I will say that I strongly disagree with the idea to use Simvastatin 80 mg – and don’t recommend anyone be on this dose of simvastatin, ever, given the alternative statin options we have nowadays. Starting with something like atorvastatin 10-20 mg and monitoring the response would be perfectly reasonable at first. hs-CRP or CAC score should not be used routinely, but may be helpful in patients whose risk estimate is near a threshold to initiate preventive therapy. For example, if you had a CAC score of zero, it would be reasonable to not use lipid-lowering therapy until another re-assessment down the road.

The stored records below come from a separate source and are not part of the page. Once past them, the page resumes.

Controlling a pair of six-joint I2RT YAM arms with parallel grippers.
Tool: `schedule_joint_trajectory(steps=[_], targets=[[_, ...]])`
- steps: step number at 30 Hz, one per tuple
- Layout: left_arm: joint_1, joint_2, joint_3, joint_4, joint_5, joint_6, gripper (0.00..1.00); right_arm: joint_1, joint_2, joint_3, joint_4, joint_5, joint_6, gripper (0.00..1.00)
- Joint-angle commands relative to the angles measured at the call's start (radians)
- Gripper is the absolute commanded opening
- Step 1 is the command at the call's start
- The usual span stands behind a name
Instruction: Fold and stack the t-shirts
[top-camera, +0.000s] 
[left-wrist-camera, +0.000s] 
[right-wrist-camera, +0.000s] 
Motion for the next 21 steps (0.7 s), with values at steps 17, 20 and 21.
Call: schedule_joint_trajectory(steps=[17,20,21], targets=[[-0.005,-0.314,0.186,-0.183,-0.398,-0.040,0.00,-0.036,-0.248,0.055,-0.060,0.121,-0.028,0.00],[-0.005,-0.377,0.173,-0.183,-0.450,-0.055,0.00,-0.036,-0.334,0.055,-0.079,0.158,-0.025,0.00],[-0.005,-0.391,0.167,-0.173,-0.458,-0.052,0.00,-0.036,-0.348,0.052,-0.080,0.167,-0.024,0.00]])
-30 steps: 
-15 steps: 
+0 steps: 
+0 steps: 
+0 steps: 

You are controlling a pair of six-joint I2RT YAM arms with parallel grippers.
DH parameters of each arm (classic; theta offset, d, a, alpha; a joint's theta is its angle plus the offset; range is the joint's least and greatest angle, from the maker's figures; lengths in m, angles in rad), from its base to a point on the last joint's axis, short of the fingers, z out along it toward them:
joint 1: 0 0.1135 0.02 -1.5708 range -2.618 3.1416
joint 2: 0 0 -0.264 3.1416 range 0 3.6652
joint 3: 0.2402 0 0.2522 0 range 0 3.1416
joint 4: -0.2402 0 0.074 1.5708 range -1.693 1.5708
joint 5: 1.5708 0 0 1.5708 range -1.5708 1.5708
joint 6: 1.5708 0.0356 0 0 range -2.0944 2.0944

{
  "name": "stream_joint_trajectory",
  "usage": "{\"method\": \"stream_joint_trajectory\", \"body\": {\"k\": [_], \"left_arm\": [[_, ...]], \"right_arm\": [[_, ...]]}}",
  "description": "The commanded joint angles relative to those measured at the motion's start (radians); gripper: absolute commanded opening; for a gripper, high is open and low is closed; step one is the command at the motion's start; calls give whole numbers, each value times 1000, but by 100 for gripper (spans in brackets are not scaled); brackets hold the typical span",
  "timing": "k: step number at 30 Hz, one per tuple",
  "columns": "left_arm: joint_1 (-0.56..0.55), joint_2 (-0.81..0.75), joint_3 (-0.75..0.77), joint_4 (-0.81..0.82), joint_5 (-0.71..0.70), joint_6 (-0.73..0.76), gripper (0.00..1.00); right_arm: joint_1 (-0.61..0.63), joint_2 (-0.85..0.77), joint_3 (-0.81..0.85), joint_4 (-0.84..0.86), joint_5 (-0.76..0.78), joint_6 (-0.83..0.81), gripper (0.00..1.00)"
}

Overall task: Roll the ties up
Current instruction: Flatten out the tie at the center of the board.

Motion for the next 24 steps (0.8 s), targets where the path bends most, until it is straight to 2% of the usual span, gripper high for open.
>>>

It sounds like you have most of the other modifiable risk factors under control (no obesity, diabetes, or smoking). Your b mood pressure is mildly elevated but not in the hypertensive range that would merit medication therapy, and your lifestyle habits sound pretty good as well.

Hope this helps.

Thank you helpful information.

Thank you for the helpful information. If statin therapy is still warranted despite improvements with increased dietary fiber and unsaturated fat, what effect, if any, will this have on training volume or intensity with the doses proposed (I am aware of the possibility of myalgias)? What would be a good timeline as far as a follow up lipid panel following further dietary modification and/or initiating medications?

I would not assume this will have any effect at all. In fact, having the knowledge regarding myalgias and any other expectations you may have pertaining to the medication increase the chances that you’ll experience adverse effects, compared to not knowing / not worrying about such things.